Applied Computing Admissions

This page contains information on applying to the Bachelor of Arts in Applied Computing.

  1. Application timeline
  2. How to apply
  3. Prerequisite courses
  4. Personal statement
  5. Review process
  6. Questions?

Application timeline

The Applied Computing major admits students for entry in autumn, winter, and spring quarters. Visit the UW Bothell Application Dates & Deadlines page for information on application deadlines.

How to apply

Required materials

You will submit the following with your application:

  1. Application form. There are different applications for internal and transfer applicants.
  2. Unofficial transcripts from UW and any other colleges or universities you have attended. If admitted, transfer applicants will later need to submit official transcripts.
  3. Personal statement. Read below for more information.
  4. (optional) Resume or CV

Application form

If you are already a student at UW Bothell, submit an “internal application”. If applying for both Applied Computing and CSSE (Computer Science & Software Engineering), you must submit a separate application for each. Your personal statement must be different for each major, because they are different programs with different educational goals. Do not use the same statement for both majors.

If you are coming from another institution, including UW Seattle or Tacoma, submit a “transfer application”.

Post-baccalaureate applicants

We prioritize first-time degree seekers for our undergraduate degrees. Because of the high demand for computer science majors, students who have already earned an undergraduate degree generally cannot be considered for admission.

We encourage post-baccalaureate students to join our Graduate Certificate in Software Design & Development, which covers the same core concepts as our undergraduate majors.

Prerequisite courses

All prerequisite courses must be complete before you apply.
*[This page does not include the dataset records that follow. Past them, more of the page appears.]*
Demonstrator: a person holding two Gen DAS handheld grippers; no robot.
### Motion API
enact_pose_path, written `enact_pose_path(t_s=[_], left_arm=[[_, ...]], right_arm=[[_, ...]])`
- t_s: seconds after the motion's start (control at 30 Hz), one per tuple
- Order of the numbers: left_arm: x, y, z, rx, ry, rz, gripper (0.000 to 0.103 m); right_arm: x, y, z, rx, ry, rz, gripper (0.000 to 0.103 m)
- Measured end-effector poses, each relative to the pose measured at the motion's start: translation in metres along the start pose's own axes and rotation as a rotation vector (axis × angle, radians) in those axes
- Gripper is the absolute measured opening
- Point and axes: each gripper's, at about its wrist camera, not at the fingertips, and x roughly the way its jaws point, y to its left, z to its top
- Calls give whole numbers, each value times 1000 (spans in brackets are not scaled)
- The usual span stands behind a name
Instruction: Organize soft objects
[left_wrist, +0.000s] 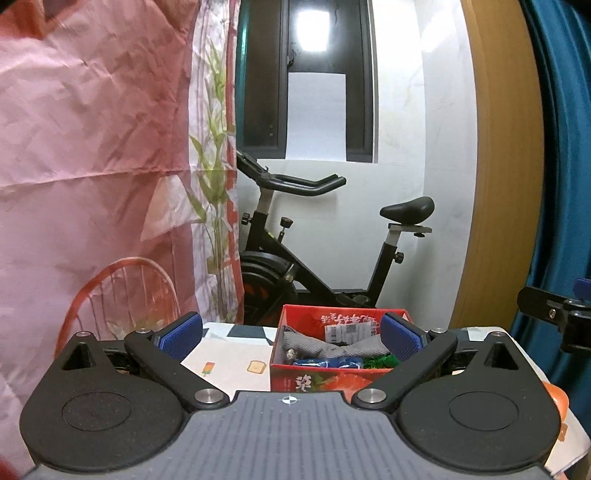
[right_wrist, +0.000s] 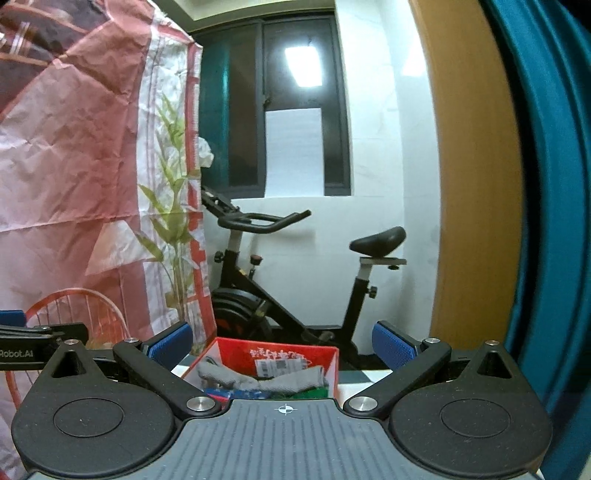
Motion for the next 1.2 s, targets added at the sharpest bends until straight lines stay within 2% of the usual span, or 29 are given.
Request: enact_pose_path(t_s=[0.33,1.2], left_arm=[[-20,1,-12,-4,11,-2,103],[-22,1,-15,-4,17,21,103]], right_arm=[[-30,-1,-10,-12,-14,-27,103],[-28,-5,-11,-7,-12,-34,103]])
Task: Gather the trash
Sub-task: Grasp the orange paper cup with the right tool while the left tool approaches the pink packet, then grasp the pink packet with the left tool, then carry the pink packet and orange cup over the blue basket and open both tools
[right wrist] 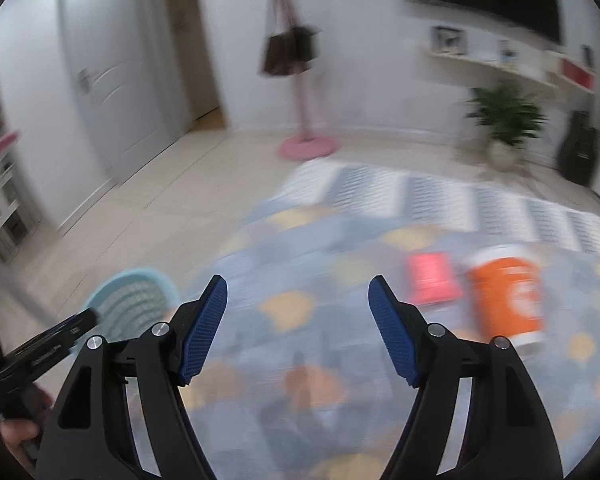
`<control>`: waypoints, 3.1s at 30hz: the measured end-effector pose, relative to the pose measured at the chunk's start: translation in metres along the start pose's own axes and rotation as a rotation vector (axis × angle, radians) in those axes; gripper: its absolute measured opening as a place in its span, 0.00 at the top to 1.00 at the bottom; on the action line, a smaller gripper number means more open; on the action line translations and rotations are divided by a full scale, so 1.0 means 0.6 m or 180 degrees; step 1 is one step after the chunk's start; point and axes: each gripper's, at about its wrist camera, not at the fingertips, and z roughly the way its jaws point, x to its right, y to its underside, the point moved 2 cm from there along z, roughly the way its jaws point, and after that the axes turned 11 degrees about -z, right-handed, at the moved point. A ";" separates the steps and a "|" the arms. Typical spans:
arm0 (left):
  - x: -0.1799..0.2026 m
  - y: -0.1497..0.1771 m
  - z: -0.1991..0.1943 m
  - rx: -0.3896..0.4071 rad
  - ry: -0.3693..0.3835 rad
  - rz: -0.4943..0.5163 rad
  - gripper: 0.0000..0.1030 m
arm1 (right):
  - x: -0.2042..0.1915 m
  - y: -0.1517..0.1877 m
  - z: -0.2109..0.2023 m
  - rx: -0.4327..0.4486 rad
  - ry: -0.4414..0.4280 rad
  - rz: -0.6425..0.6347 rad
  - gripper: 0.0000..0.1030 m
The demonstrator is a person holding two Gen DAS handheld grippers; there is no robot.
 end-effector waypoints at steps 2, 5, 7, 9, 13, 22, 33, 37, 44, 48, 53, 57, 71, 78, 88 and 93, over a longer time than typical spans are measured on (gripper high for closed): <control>0.043 0.006 0.003 -0.0047 0.0155 0.0092 0.50 | 0.060 0.001 -0.011 0.0055 0.0182 0.0077 0.32; 0.111 0.012 0.012 -0.0198 0.0478 0.0174 0.46 | 0.140 0.016 -0.013 0.0038 0.0477 0.0158 0.31; 0.165 0.015 0.022 -0.0269 0.0672 0.0295 0.44 | 0.188 0.031 -0.005 -0.0034 0.0600 0.0290 0.31; 0.218 0.020 0.037 -0.0334 0.0845 0.0422 0.41 | 0.225 0.049 0.007 -0.0123 0.0610 0.0403 0.30; 0.295 0.043 0.099 -0.0624 0.1130 0.0486 0.39 | 0.255 0.085 0.061 -0.0450 0.0416 0.0499 0.27; 0.364 0.097 0.230 -0.1049 0.1195 0.0358 0.39 | 0.247 0.123 0.118 -0.0658 0.0334 0.0623 0.27; 0.413 0.138 0.282 -0.1144 0.1139 0.0452 0.32 | 0.306 0.171 0.079 -0.0427 0.0542 0.1267 0.40; 0.430 0.148 0.293 -0.1047 0.1023 0.0582 0.32 | 0.313 0.180 0.064 -0.0338 0.0576 0.1385 0.40; 0.467 0.159 0.301 -0.0809 0.0587 0.0964 0.44 | 0.295 0.172 0.055 -0.0211 0.0617 0.1122 0.40; 0.456 0.154 0.292 -0.0800 0.0537 0.1002 0.63 | 0.280 0.164 0.051 -0.0158 0.0688 0.0942 0.40; 0.391 0.113 0.231 -0.0677 0.0707 0.0731 0.64 | 0.263 0.156 0.044 -0.0076 0.0786 0.0747 0.40; 0.343 0.074 0.158 -0.0444 0.0742 0.0717 0.64 | 0.229 0.143 0.042 -0.0052 0.0763 0.0555 0.40; 0.081 -0.057 -0.065 0.0449 0.0428 0.0149 0.64 | -0.109 -0.019 -0.006 0.0465 -0.0112 -0.0139 0.40; -0.063 -0.087 -0.082 0.0616 0.0105 -0.0231 0.64 | -0.258 -0.049 0.007 0.0434 -0.0439 -0.0341 0.40; -0.159 -0.112 -0.056 0.0530 -0.0241 -0.0394 0.64 | -0.388 -0.020 0.074 0.0078 -0.0760 -0.0474 0.40; -0.203 -0.119 -0.041 0.0449 -0.0363 -0.0504 0.63 | -0.411 -0.006 0.118 -0.0219 -0.1014 -0.0319 0.39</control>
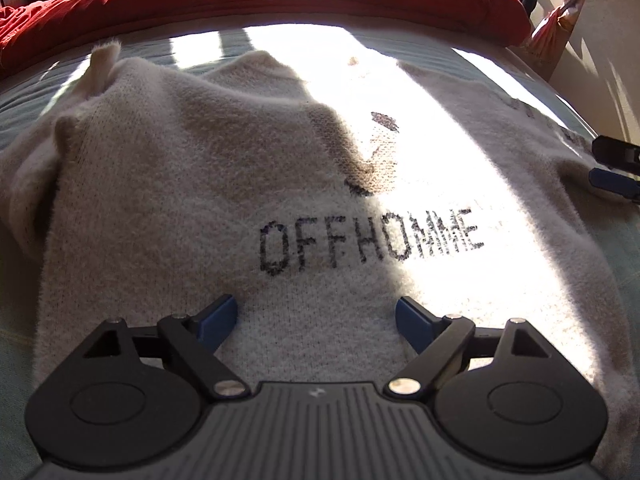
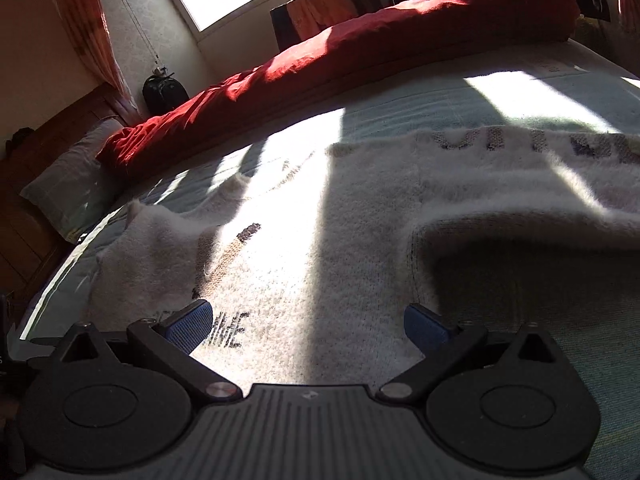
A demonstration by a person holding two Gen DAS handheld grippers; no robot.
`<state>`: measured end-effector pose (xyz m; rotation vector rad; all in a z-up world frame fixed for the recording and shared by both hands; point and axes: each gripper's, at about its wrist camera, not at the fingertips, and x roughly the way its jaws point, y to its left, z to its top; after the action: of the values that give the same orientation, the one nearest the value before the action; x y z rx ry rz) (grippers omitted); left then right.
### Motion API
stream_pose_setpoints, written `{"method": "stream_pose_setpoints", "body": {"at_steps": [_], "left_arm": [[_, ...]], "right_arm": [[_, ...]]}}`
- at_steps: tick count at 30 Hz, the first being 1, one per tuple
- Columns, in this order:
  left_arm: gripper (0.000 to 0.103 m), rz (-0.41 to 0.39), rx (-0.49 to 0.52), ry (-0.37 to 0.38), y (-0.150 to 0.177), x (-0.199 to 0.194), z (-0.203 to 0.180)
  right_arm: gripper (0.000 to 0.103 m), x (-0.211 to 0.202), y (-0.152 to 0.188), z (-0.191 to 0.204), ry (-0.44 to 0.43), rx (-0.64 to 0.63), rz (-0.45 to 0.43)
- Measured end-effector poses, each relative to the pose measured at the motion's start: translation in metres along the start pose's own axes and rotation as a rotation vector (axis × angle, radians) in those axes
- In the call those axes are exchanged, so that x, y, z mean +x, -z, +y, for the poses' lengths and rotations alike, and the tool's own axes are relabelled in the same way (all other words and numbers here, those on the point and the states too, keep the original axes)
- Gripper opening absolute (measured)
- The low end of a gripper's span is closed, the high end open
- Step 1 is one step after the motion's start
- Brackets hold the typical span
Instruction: Fold clothes
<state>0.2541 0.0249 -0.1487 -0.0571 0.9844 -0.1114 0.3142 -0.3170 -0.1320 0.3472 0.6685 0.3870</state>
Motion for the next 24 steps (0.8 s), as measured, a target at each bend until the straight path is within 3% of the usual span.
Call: {"method": "stream_pose_setpoints", "body": {"at_steps": [2,4,6,8,11,15,20,24], "left_arm": [[0.087,0.002,0.0,-0.007,-0.001,0.0,-0.001],[0.088,0.002,0.008,-0.015,0.0,0.002,-0.003],[0.089,0.003,0.013,-0.018,0.0,0.003,-0.004],[0.09,0.005,0.014,-0.017,-0.001,0.004,-0.005],[0.091,0.009,0.016,-0.01,-0.001,0.005,-0.004],[0.093,0.009,0.017,-0.012,-0.001,0.007,-0.005],[0.095,0.012,0.019,-0.023,-0.002,0.009,-0.009],[0.097,0.02,0.024,-0.023,-0.002,0.009,-0.01]], "right_arm": [[0.103,0.002,-0.026,-0.019,0.014,0.026,-0.09],[0.103,0.014,-0.044,-0.043,0.018,0.104,-0.109],[0.103,0.033,-0.045,-0.072,-0.009,0.22,-0.057],[0.103,0.038,-0.034,-0.092,0.032,0.259,-0.028],[0.099,0.025,-0.013,-0.117,0.105,0.276,-0.055],[0.1,0.003,-0.017,-0.131,0.188,0.337,-0.079],[0.103,0.018,-0.047,-0.119,0.127,0.259,-0.092],[0.103,0.046,-0.05,-0.132,0.093,0.308,-0.03]]}}
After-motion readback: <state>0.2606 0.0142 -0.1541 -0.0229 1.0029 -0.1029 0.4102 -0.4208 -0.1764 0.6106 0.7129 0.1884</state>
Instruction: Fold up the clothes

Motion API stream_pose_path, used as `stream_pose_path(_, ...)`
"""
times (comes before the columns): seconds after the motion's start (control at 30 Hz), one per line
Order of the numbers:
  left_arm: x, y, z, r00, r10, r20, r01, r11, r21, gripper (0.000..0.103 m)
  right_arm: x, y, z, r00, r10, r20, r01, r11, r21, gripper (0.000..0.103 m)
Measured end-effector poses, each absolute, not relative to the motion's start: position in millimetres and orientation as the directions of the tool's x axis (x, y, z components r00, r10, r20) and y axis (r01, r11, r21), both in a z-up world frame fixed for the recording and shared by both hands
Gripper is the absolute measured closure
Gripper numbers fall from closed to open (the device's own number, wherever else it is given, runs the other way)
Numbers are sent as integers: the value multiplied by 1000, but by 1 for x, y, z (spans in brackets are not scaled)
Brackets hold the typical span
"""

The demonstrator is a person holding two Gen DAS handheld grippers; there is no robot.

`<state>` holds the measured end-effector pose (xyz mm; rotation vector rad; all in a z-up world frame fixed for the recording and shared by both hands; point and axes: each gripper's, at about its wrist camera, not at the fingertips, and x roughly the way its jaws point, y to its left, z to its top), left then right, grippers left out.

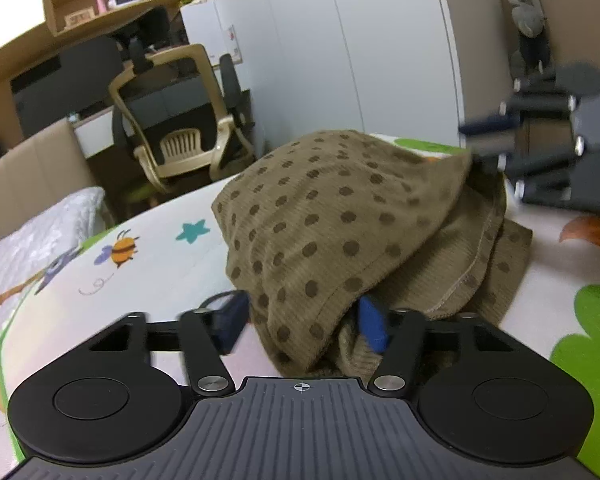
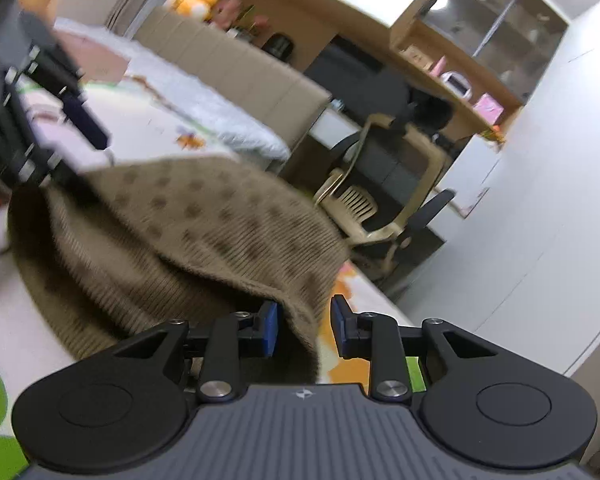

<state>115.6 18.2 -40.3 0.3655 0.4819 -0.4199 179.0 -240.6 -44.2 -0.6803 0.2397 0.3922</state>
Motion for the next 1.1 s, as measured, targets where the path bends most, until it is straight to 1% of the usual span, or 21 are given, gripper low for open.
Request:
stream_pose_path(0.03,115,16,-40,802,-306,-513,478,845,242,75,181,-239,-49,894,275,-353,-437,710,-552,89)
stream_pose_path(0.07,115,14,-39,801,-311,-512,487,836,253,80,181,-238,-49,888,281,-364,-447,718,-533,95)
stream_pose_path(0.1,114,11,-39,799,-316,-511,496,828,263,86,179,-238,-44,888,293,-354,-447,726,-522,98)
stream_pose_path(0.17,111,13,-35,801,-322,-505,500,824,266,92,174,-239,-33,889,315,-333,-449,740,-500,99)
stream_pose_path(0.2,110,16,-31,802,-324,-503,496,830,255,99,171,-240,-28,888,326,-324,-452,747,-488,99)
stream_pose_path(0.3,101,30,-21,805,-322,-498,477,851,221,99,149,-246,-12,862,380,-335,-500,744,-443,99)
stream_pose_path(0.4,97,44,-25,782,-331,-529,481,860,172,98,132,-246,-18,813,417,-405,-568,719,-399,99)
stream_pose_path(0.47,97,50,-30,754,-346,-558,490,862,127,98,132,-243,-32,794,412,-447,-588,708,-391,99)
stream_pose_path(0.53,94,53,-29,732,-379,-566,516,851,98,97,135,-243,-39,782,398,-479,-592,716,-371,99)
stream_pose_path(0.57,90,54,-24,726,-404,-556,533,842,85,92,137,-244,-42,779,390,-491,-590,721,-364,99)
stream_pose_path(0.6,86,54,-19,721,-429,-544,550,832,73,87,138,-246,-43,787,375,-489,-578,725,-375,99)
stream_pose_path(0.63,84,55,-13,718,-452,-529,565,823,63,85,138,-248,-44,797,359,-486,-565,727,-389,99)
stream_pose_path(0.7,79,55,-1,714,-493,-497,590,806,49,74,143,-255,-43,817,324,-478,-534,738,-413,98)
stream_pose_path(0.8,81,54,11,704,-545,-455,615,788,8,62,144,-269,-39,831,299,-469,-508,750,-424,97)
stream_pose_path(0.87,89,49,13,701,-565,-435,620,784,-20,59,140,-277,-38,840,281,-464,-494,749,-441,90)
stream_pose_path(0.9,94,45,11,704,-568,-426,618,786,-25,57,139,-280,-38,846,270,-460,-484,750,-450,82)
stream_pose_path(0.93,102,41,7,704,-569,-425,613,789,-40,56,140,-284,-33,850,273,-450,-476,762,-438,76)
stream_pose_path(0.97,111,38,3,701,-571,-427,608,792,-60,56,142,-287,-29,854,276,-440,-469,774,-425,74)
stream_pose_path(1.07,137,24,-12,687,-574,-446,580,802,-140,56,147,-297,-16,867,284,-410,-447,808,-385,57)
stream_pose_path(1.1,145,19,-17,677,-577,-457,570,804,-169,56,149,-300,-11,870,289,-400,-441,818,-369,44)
Applicants with incomplete or in-progress prerequisites will not be considered for admission and are encouraged to apply for a later quarter of entry instead.

You must earn a minimum grade of 2.0 or higher in all prerequisite courses.

PrerequisitesUW BothellUW SeattleUW TacomaWA State Colleges
(CCN = common course numbers)
English Composition I and IIBWRIT 134 and 135 ENGL 111/121/131 and 141 or ENGR 231TWRT 101/121 and 211CCN: ENGL& 101 and one of 102 or 235

Bellevue: ENGL 101 and one of 201/235/271/272

Edmonds: ENGR  231 also accepted in addition to CCN

Highline: ENGL 205 also accepted in addition to CCN

Green River: ENGL 126 and 128 also accepted in addition to CCN for Composition II.
Calculus ISTMATH 124MATH 124TMATH 124CCN: MATH& 151
Computer Programming I and II

*Read below about Required UW Bothell skills labs.
**CSS 142 and 143CSE 122 and 123TCSS 142 and 143CCN: CS& 141 and CS 142 or 143. Check UW Equivalency Guide to confirm correct sequence.

Bellevue: CS 210 and 211

Cascadia: BIT 142 and 143

Edmonds: CS& 131, CS 132, CS 133 (C++); or CS& 141, CS 142, CS 143 (Java)

Everett: CS& 131, CS 132 (C++); or CS& 141, CS 142 (Java)

Green River: CS 131/141 and 132/145

Highline: CSCI 142 and 143

Seattle Colleges (North, Central, and South): CSC 142 and 143

*Required UW Bothell skills labs

If taking the Computer Programming I and II (CSS 142 and 143) lectures at UW Bothell, then you must take the corequisite skills labs (CSSSKL 142 and 143) at the same time as the lectures.

CSSSKL 142 and 143 are not themselves prerequisites for entry into the CSS majors, but they are important for your learning and will be considered by the admissions committee along with the rest of the coursework on your academic record.

Accepted courses

English Composition

The English Composition requirement is flexible, and other advanced composition or writing such as Research Writing, Scientific Writing, or Intro to Technical Writing can also be accepted.

Please note that if you use ENGL& 230 (at a Washington state college) or HCDE 231 (at UW Seattle) you may need to take 2 more credits of writing later on to satisfy our Additional Writing general education requirement.

Computer Programming

Any programming language is acceptable for the Computer Programming I and II prerequisites, but both courses must be taught in the same language. Commonly taught languages include object-oriented, class-based languages such as Java, C++, other C family languages, and Python.

Washington colleges vary widely in their course numbering for introductory Computer Programming courses. Many use the Common Course Numbering (CCN) system for the first course, noted with an ampersand (&), and then use their own numbering system for the second course. Other colleges use their own numbering system for both courses.

Covid-19 and pass/fail grading

The University of Washington recognizes the difficulties of the Covid-19 pandemic. For courses taken during Extraordinary Circumstances Quarters (ECQ), we will consider pass/fail grading options for the purposes of admissions and graduation requirements.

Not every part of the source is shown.